- [What you are asked to do]:
In the entries below, find the line with "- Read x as" and the line with "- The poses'". Reproduce those two lines and every line between them exactly, and nothing more.

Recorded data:
※ ※ ※
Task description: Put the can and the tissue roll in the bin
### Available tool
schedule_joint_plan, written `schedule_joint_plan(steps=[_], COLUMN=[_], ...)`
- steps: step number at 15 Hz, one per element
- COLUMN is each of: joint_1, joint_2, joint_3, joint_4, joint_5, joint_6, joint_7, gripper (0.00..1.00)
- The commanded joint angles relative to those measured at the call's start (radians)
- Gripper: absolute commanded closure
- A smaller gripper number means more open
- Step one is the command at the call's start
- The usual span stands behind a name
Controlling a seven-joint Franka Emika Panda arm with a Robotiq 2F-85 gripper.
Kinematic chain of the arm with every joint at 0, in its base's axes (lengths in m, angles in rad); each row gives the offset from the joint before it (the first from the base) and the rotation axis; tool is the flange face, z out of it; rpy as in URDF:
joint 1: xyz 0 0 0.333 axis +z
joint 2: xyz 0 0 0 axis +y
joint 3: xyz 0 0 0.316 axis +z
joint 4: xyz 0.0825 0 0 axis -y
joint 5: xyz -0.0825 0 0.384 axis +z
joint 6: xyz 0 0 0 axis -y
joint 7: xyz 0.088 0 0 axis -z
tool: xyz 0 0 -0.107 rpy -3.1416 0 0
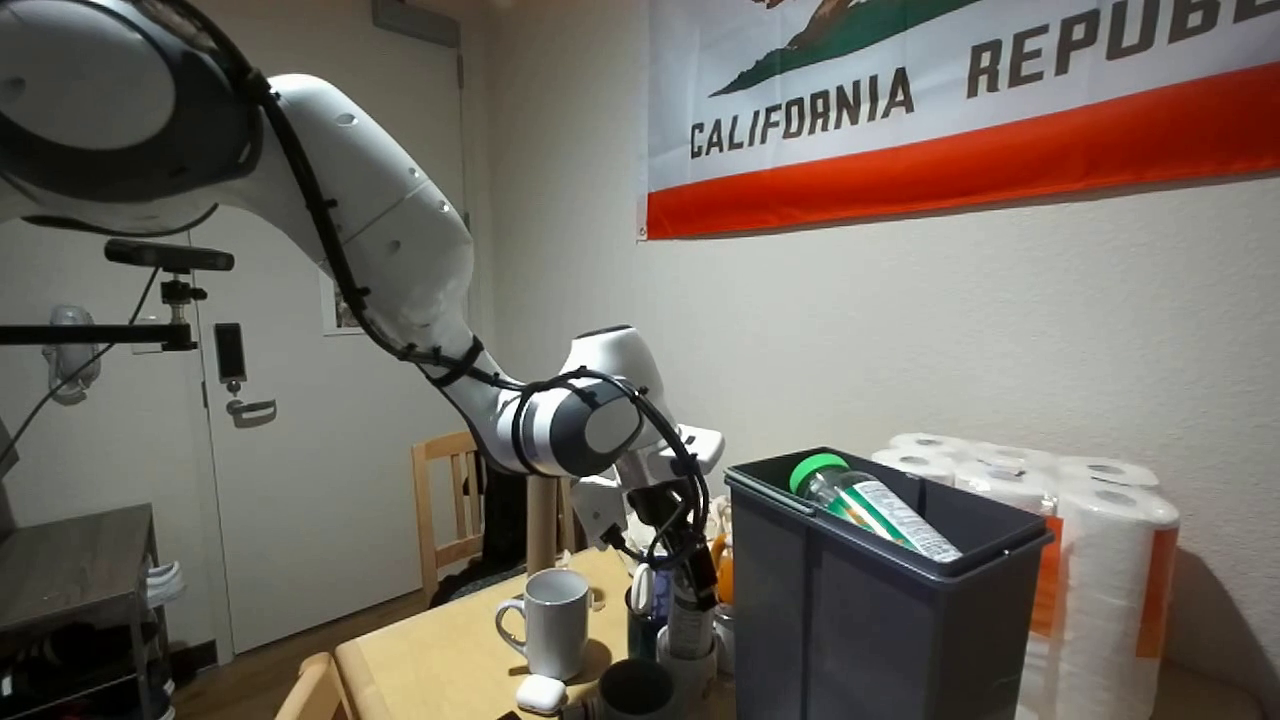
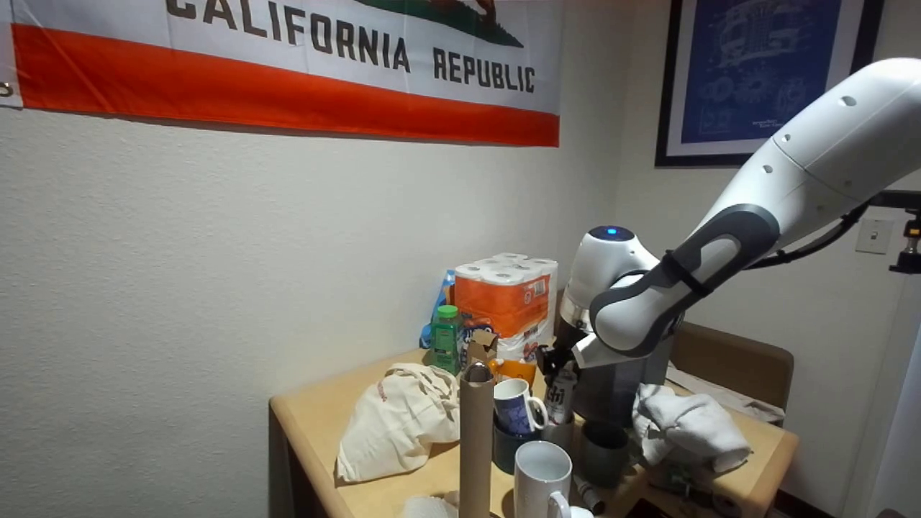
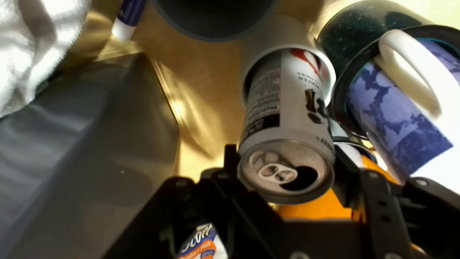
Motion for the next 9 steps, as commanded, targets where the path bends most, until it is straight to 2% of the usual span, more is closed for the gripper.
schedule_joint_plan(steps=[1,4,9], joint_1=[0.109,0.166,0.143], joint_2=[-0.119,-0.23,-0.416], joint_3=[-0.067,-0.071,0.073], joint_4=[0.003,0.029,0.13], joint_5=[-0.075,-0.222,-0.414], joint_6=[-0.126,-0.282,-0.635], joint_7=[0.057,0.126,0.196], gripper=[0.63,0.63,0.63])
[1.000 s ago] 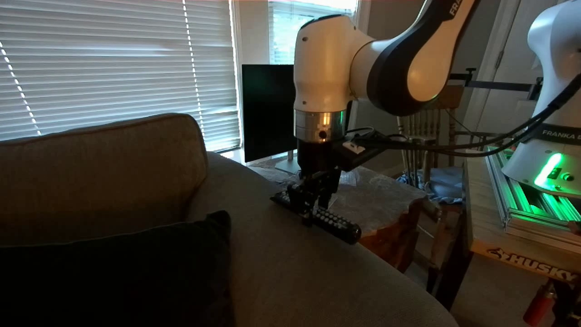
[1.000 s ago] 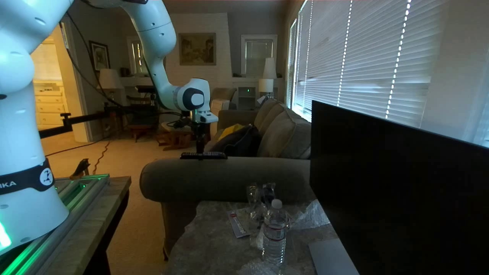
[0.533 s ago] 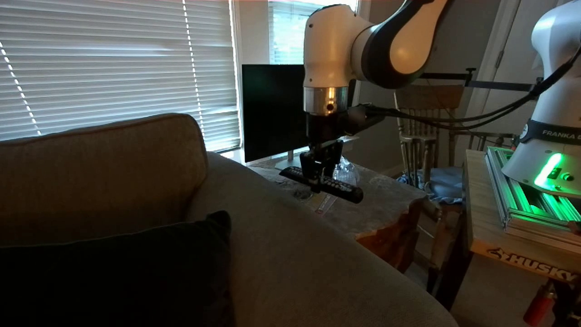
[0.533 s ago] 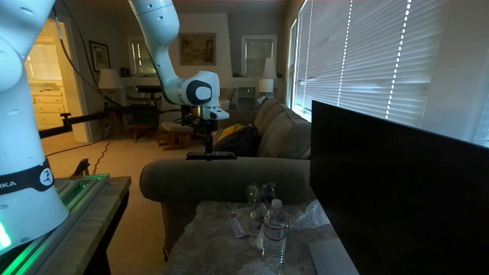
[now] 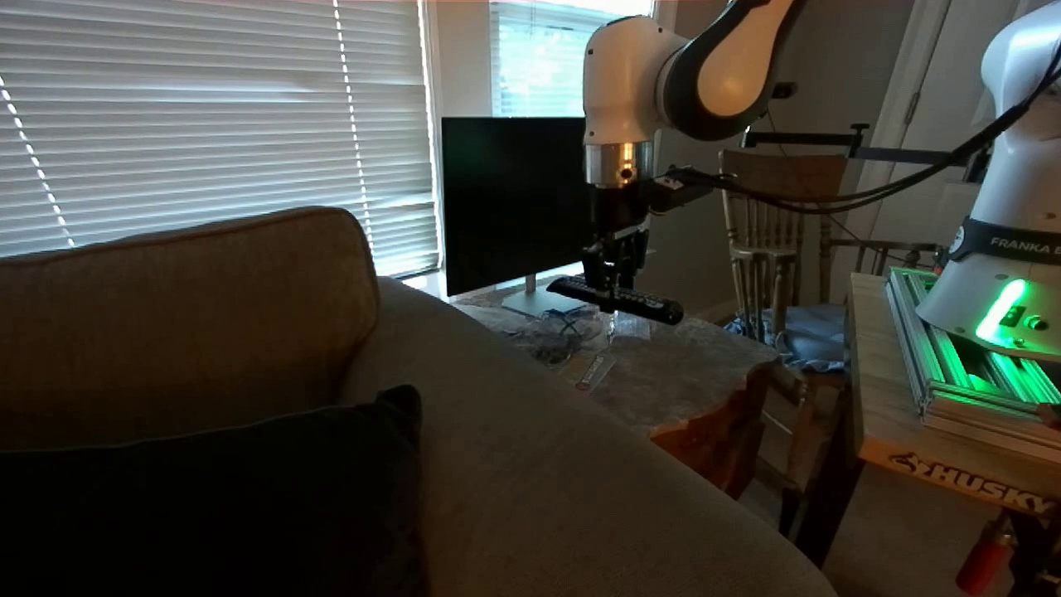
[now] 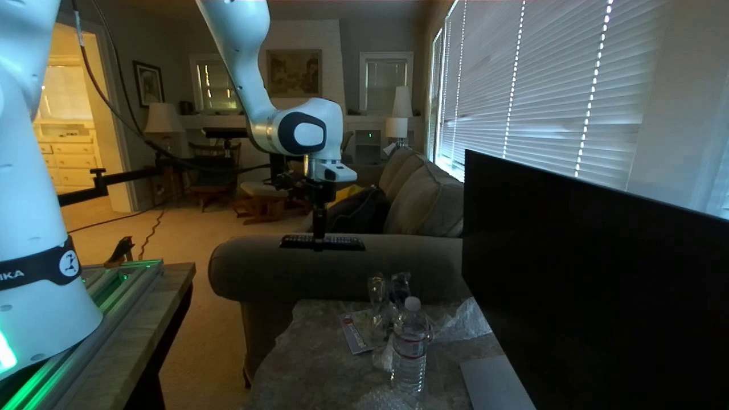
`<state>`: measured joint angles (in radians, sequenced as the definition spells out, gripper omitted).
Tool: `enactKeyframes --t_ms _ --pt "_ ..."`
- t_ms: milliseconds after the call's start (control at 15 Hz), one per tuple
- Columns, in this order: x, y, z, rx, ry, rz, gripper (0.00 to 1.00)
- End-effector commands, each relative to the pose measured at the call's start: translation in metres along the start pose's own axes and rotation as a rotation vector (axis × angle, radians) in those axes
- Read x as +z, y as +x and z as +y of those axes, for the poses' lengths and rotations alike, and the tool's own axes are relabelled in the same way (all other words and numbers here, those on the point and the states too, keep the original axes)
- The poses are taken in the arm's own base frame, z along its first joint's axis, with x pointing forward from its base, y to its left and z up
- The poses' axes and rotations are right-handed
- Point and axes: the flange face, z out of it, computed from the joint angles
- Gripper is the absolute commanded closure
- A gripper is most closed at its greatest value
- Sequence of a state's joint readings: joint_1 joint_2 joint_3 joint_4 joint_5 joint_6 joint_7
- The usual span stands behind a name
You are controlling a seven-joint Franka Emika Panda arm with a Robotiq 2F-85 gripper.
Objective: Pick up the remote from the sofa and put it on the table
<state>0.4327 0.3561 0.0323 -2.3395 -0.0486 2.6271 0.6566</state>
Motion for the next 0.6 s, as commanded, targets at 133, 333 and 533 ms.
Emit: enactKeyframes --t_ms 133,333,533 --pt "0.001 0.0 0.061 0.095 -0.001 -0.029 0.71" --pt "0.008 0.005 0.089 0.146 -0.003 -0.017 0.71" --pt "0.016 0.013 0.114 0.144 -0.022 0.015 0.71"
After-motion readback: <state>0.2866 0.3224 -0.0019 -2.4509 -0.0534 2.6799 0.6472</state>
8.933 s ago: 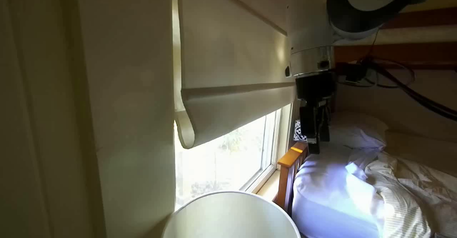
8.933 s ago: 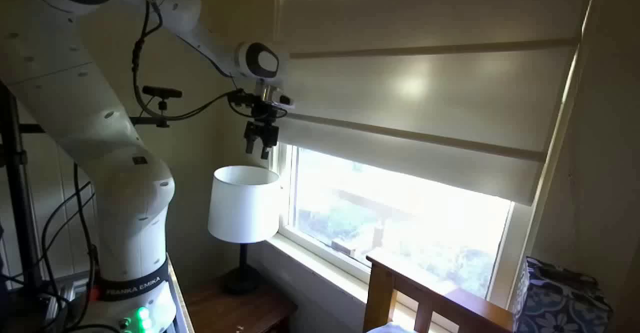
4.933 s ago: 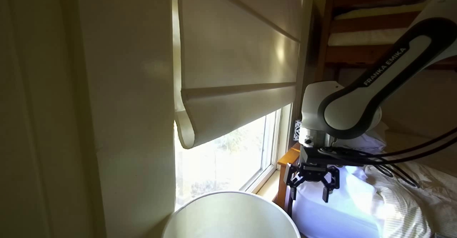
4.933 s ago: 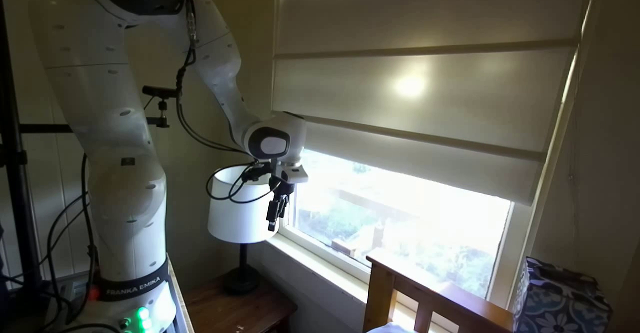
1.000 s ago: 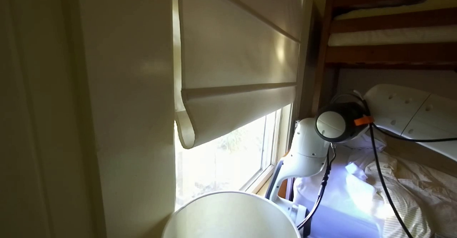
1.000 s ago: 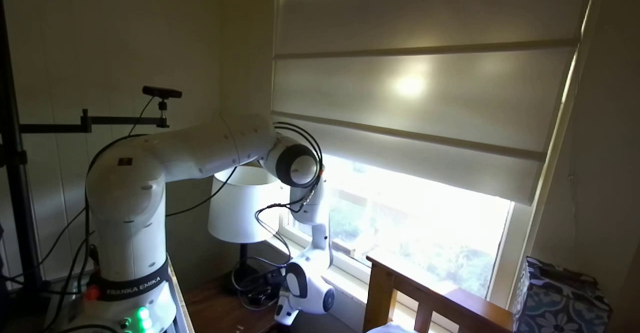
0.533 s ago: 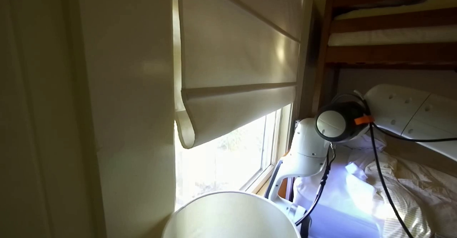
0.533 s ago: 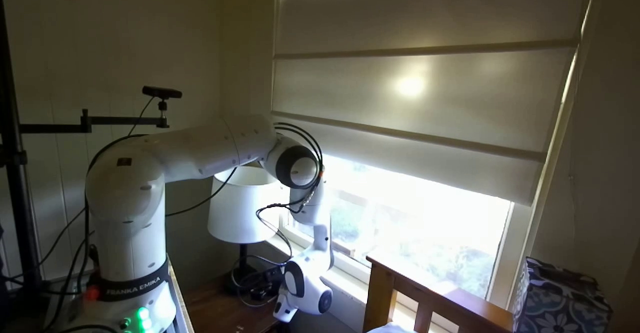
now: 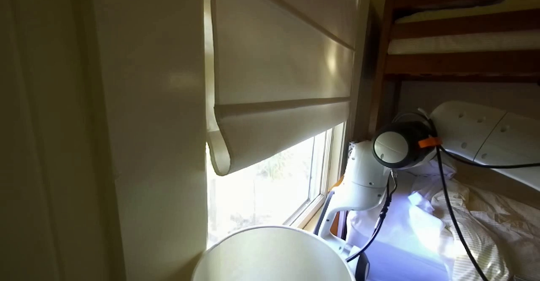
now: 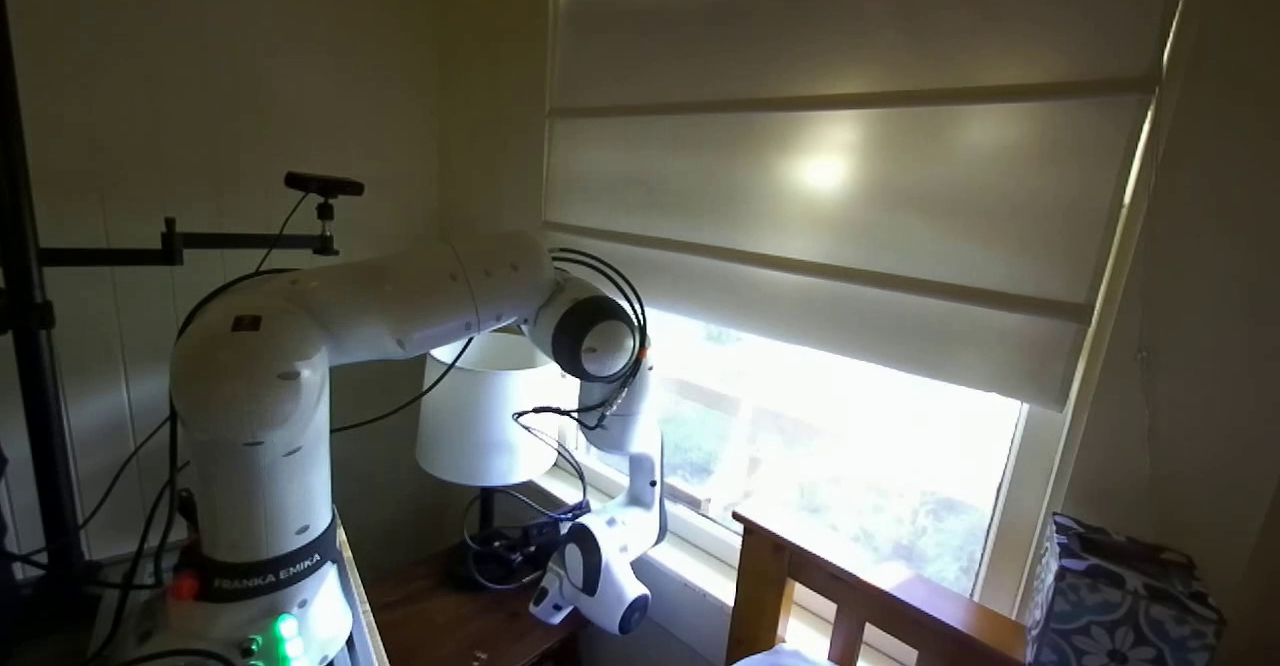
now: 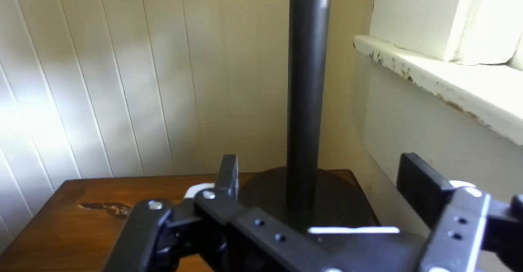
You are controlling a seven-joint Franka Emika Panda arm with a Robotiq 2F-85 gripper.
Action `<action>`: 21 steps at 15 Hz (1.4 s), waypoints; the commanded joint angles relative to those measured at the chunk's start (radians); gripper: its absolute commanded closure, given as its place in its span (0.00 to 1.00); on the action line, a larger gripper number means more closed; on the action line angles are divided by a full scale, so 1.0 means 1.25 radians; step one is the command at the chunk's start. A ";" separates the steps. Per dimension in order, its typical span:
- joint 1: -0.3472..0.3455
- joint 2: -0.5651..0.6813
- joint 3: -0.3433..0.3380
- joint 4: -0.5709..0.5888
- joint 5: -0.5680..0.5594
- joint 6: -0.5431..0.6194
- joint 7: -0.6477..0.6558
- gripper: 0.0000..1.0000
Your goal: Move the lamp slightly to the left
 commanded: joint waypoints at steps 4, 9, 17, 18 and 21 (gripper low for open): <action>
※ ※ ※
- [Solution to this task]:
- Read x as +z, y as +x and z as +y of those axes, for the poses' lengths and rotations alike, and the tool's own axes are relabelled in the same way (all other words and numbers here, those on the point and the states too, keep the original axes)
- The poses are taken in the arm's own base frame, z along its first joint's axis, with x pointing forward from its base, y to its left and z up
- The poses' axes and rotations are right-handed

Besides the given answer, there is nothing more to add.